Möglich war dies durch große Aufträge aus der russisch besetzten Zone, sowie durch amerikanische Aufträge. Die Mitarbeiter­zahl stieg auf ca. 53 und es wurde im 3-Schichtbetrieb gefertigt. Der plötzliche Wegfall dieser Bestellungen warf die Firma in die größte Krise ihrer jungen Geschichte.
Es kam zu Massen­entlassungen und bereits bestellte und auch gelieferte Maschinen mußten zurückgegeben werden. Hier hatte der neue Geschäftsführer Gerhard Müller seinen großen Verdienst an der Rettung vor dem drohenden Niedergang.
Nachdem dieses Schicksal durch große persönliche Anstrengungen abgewendet war, traten am 30. Dezember 1955 wieder Rudolf Müller und am 24. November 1958 auch Gustav Müller in die Geschäfts­führung ein. Als dann Gerhard Müller mit seinem inzwischen volljährigen Sohn Lothar im November 1963 ein Konkurrenz­unternehmen unter dem Namen ZAHNRADBAU GMBH eröffnete, ließen sich die Gesellschafter Gustav und Bertha Müller am 2. Oktober 1964 zu einer Abtretung der Geschäftsanteile auf Gerhard und Rudolf Müller gegen Leib­renten­verpflichtung bewegen.
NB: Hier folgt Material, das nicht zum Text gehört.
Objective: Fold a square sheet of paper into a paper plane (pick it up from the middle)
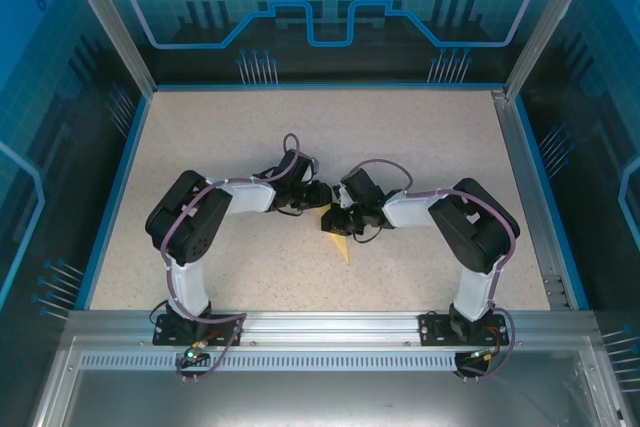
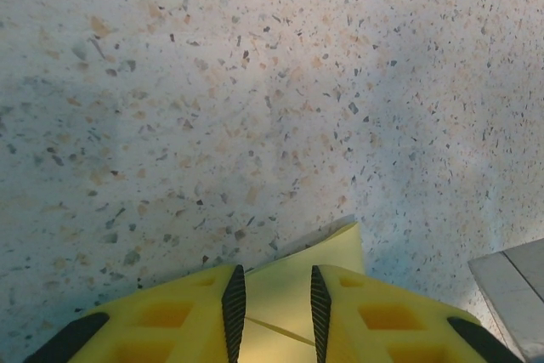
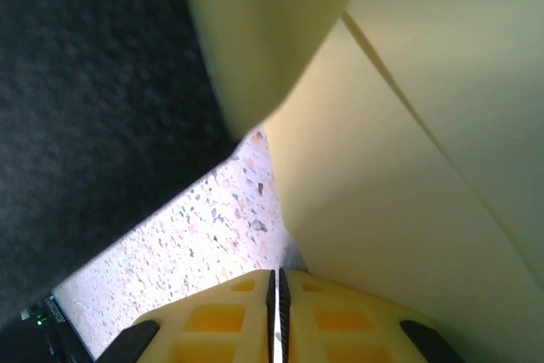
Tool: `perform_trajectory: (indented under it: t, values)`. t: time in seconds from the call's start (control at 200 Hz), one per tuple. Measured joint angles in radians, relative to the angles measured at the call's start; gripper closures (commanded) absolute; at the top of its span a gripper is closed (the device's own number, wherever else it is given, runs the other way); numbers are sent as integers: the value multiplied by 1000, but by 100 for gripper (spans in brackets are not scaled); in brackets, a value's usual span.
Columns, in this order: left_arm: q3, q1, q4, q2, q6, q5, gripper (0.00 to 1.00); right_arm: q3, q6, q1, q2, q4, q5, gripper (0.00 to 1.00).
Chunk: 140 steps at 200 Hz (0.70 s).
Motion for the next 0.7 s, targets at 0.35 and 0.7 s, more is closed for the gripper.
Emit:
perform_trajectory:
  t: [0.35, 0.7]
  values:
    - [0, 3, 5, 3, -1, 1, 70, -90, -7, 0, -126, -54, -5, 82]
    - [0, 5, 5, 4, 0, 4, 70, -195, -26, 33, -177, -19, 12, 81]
Schon bald danach konnte Gerhard Müller seinen Bruder Rudolf auszahlen. Nunmehr hatte das Unternehmen erstmals die Geschäfts­anteile und Geschäfts­führung in einer Hand vereinigt. Nach dem Umzug im Jahr 1967 in das neue Domizil in der Otternbucht­strasse 14-16, kam am 12. Februar 1974 auch die Übertragung der Anteile sowie der Geschäfts­führung auf den jetzigen Gesellschafter­geschäftsführer Lothar Müller.
Bereits im ersten Jahr seiner verantwortlichen Tätigkeit wurde die erste neue Verzahnungsmaschine seit 1952 gekauft. In der Zwischenzeit sind weitere Maschinen wie:
sowie zu Qualitäts­überprüfungen eine Evolventen-Prüf­maschine angeschafft.
Bedingt durch den Wegfall vieler Berliner Kunden wendete sich das Unternehmen verstärkt den west­deutschen Kunden zu.

Räder aus dem Hause RUGER laufen in Rolltreppen von Antwerpen bis Hongkong, in der Zahnradbahn auf den Predigtstuhl in Bad Reichenhall und in diversen Kranen, Baggern etc. in der ganzen Welt. Auch in den großen Pipelinen in Rußland und in Persien sind Zahnrad­segmente aus unserem Hause eingebaut.